Banking (Foreign Exchange) Regulations 1959
Sanctions Against Syria and Libya – Amendments to the Annexes
The Reserve Bank of Australia has been directed by the Australian Government to take steps under the Banking (Foreign Exchange) Regulations 1959 to amend the lists of persons and entities in or associated with Syria and Libya subject to Australian autonomous financial sanctions. A list of the amendments is contained in Attachment A.

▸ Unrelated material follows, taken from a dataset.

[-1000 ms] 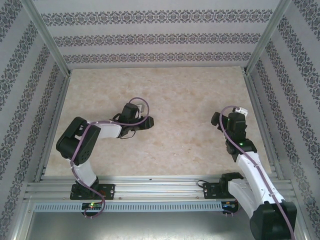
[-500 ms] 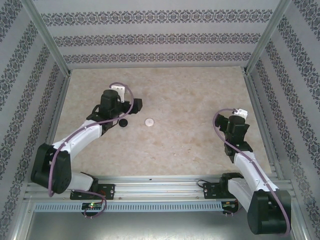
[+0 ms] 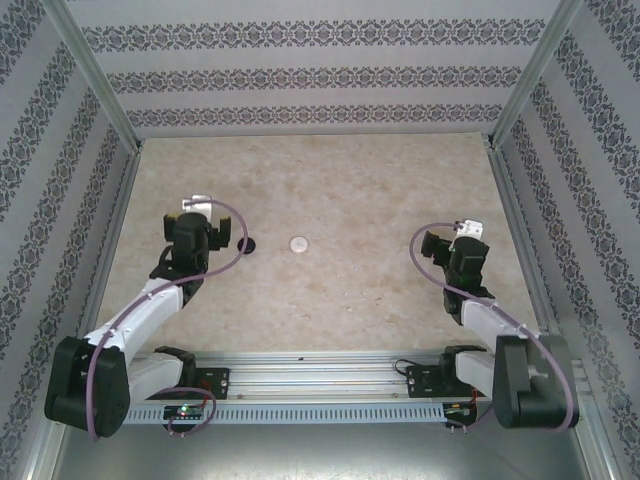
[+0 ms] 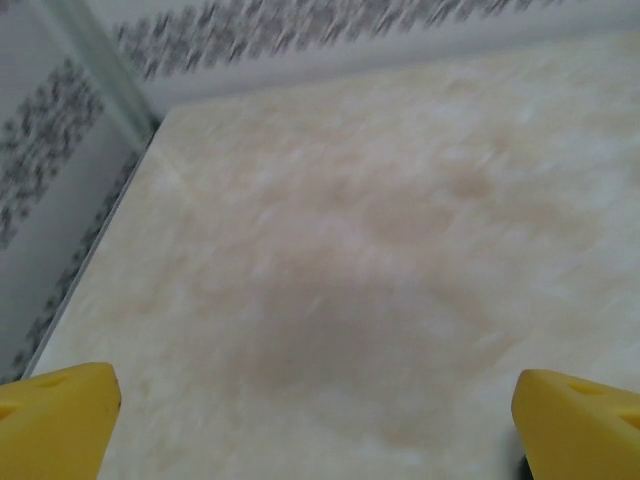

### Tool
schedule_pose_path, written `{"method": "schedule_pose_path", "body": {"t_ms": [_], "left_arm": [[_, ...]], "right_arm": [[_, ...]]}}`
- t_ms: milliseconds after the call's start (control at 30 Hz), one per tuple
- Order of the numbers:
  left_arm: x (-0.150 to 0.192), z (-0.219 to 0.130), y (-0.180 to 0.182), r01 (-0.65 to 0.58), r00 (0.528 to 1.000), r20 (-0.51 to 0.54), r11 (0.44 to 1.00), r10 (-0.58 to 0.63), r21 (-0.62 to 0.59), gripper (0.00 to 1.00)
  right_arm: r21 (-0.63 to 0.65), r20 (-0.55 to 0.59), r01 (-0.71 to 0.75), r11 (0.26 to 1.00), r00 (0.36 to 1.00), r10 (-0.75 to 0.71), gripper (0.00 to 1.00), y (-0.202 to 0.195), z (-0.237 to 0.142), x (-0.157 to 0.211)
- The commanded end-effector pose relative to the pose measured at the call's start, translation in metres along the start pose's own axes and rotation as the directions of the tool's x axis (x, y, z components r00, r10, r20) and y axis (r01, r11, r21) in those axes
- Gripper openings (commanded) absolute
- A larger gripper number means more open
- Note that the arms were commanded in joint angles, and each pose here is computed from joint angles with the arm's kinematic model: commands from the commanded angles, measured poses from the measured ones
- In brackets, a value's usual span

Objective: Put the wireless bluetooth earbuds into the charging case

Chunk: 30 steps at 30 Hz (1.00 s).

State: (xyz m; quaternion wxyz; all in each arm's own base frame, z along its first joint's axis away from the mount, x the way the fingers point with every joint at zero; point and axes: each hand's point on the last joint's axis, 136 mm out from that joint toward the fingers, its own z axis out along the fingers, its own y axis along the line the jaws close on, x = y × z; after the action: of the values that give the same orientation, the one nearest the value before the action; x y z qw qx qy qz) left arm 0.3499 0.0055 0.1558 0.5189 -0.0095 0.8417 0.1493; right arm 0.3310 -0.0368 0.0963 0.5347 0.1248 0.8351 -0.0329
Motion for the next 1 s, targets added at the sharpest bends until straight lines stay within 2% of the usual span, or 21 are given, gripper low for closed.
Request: {"method": "schedule_pose_path", "body": {"t_ms": [0, 133, 300, 400, 433, 467, 567, 700, 833, 900, 967], "left_arm": [[0.013, 0.001, 0.021, 0.02, 0.999, 0.051, 0.993, -0.014, -0.117, 1.0], [0.02, 0.001, 0.013, 0.037, 0.993, 0.117, 0.997, -0.029, -0.063, 1.0], [0.026, 0.001, 0.002, 0.115, 0.965, 0.231, 0.991, -0.128, 0.067, 1.0], [0.021, 0.006, -0.014, 0.043, 0.954, 0.288, 0.988, -0.084, 0.147, 1.0], [0.017, 0.012, -0.014, 0.055, 0.949, 0.299, 0.988, -0.097, 0.148, 1.0], [0.018, 0.017, -0.016, 0.087, 0.949, 0.284, 0.982, -0.133, 0.167, 1.0], [0.024, 0.031, -0.032, 0.051, 0.958, 0.263, 0.971, -0.113, 0.234, 1.0], [0.032, 0.041, -0.035, 0.045, 0.952, 0.286, 0.972, -0.112, 0.231, 1.0], [0.037, 0.067, -0.034, 0.082, 0.985, 0.127, 0.967, -0.115, 0.241, 1.0], [0.039, 0.075, -0.023, 0.156, 0.982, 0.061, 0.955, -0.177, 0.253, 1.0], [0.037, 0.074, -0.023, 0.153, 0.98, 0.087, 0.955, -0.18, 0.254, 1.0]], "right_arm": [[-0.063, 0.123, -0.007, 0.998, 0.992, 0.014, 0.98, 0.012, 0.007, -0.033], [-0.057, 0.166, -0.004, 0.998, 0.986, 0.014, 0.98, 0.012, 0.015, -0.042], [-0.107, 0.176, 0.039, 0.993, 0.984, -0.02, 0.98, 0.023, 0.028, -0.036], [-0.146, 0.152, 0.078, 0.986, 0.987, -0.055, 0.98, 0.034, 0.038, -0.026], [-0.146, 0.161, 0.076, 0.986, 0.986, -0.052, 0.98, 0.035, 0.041, -0.025], [-0.145, 0.172, 0.077, 0.986, 0.984, -0.051, 0.98, 0.036, 0.043, -0.027], [-0.119, 0.105, 0.09, 0.989, 0.991, -0.077, 0.98, 0.034, 0.045, -0.017], [-0.105, 0.131, 0.117, 0.988, 0.986, -0.103, 0.98, 0.04, 0.048, -0.029], [-0.123, 0.132, 0.131, 0.984, 0.985, -0.114, 0.98, 0.045, 0.048, -0.029], [-0.123, 0.133, 0.136, 0.983, 0.984, -0.12, 0.98, 0.045, 0.048, -0.029], [-0.123, 0.132, 0.139, 0.983, 0.984, -0.122, 0.98, 0.046, 0.048, -0.029]]}}
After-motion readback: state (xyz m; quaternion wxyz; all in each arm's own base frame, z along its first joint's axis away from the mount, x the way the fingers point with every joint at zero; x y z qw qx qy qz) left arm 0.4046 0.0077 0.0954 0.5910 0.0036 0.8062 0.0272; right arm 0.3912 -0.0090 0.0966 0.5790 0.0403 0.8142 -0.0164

The existing autonomous targeted financial sanctions against Syria have been expanded to cover an additional eight key persons and six entities responsible for, or involved in, human rights abuses. The updated Syria Annex now contains a total of 34 persons and 13 entities.
The existing autonomous targeted financial sanctions against Libya have been amended to remove from the list eight entities following the effective removal of the Qadhafi regime from power, and therefore the regime's control of these entities. The updated Libya Annex now contains a total of 35 persons and 12 entities.
Specific transactions involving the dealing of funds by the order of, on behalf of, or for the benefit of, any person or entity listed in the updated Syria Annex or Libya Annex are prohibited.
UPDATE: On 7 March 2012, responsibility for the administration of Australia's autonomous financial sanctions was
transferred from the RBA (under the Banking (Foreign Exchange) Regulations 1959) to the
Department of Foreign Affairs and Trade (DFAT) (under the Autonomous Sanctions Regulations 2011).
This change was announced in RBA Media Release No 2012-05. As a result, the content of this media release is no longer current and any accompanying annexes and/or attachments have been removed. For all enquiries about Australia's autonomous financial sanctions regime, including the current list of sanctioned individuals and entities, refer to the DFAT website.